Copy out the lines beginning with the one that contains "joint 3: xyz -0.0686" and ending with the last line below, exactly as they stand. Pictures are not copied.
━━━ Data extract ━━━
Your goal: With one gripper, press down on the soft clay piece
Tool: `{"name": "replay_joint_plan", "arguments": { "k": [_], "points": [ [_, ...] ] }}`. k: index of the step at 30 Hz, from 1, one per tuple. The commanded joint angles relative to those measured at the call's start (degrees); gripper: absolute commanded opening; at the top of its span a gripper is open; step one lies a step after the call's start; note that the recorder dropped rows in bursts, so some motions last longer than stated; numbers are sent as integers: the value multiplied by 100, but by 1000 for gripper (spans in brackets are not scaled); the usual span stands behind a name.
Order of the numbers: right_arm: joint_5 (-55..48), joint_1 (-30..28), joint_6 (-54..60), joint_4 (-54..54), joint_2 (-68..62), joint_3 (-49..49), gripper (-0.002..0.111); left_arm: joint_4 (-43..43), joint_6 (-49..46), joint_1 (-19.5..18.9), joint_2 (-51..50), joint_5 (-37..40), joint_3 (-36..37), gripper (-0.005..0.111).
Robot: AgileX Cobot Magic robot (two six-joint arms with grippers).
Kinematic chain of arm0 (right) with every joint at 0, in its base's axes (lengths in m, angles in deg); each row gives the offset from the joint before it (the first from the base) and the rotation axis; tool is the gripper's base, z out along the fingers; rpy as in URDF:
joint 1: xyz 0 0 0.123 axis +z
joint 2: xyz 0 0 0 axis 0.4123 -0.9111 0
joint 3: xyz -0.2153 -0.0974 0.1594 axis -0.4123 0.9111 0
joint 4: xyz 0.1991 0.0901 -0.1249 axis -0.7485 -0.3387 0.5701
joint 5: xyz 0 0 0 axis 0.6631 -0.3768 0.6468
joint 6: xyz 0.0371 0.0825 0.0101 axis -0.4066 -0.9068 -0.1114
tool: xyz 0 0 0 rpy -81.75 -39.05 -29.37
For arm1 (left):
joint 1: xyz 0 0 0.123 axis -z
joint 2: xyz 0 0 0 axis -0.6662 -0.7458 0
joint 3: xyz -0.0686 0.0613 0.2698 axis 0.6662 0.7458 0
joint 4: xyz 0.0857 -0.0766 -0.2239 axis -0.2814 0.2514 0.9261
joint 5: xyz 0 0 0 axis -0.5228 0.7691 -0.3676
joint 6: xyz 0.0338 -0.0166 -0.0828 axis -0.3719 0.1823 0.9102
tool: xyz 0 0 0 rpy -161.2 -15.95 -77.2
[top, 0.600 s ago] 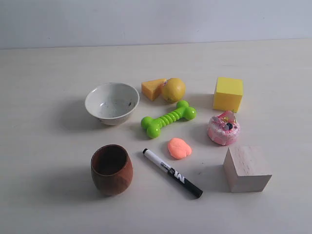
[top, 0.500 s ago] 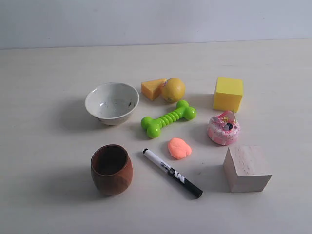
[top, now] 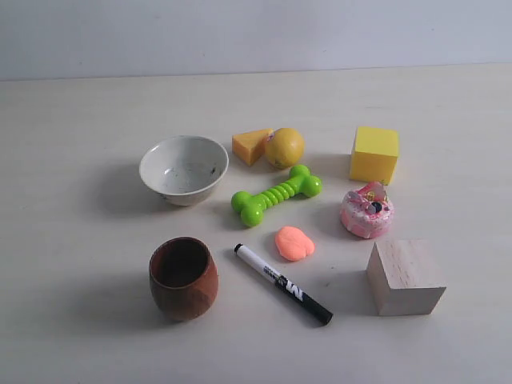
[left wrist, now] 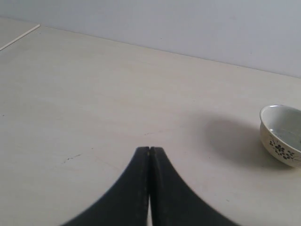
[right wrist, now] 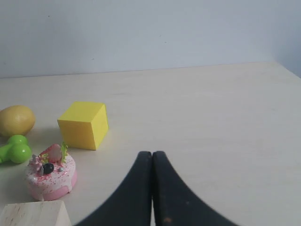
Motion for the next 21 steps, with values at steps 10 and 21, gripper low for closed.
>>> {"name": "replay_joint_plan", "arguments": {
  "k": [10,21],
  "points": [
    [4058,12,-6,58,38,27,0,35,-17,28,39,-6,15,0],
    [5796,12,-6,58,38,27,0,35,-17,28,39,-6,15,0]
  ]
}}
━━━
- Reply to the exercise -
joint 3: xyz -0.0686 0.0613 0.2698 axis 0.6662 0.7458 0
joint 4: xyz 0.0857 -0.0766 -0.2239 axis -0.2814 0.2514 0.9261
joint 5: xyz 0 0 0 axis -0.5228 0.7691 -0.3676
joint 6: xyz 0.0338 -0.0166 -0.0828 axis -0.3719 0.1823 0.9102
tool: xyz 0 0 0 rpy -161.2 -15.95 -77.2
[top, 0.600 s ago] 
[top, 0.500 s ago] 
[top, now] 
[left wrist, now] 
[right wrist, now] 
Motion for the next 21 steps, with values at steps 10 and 21, gripper low for closed.
>>> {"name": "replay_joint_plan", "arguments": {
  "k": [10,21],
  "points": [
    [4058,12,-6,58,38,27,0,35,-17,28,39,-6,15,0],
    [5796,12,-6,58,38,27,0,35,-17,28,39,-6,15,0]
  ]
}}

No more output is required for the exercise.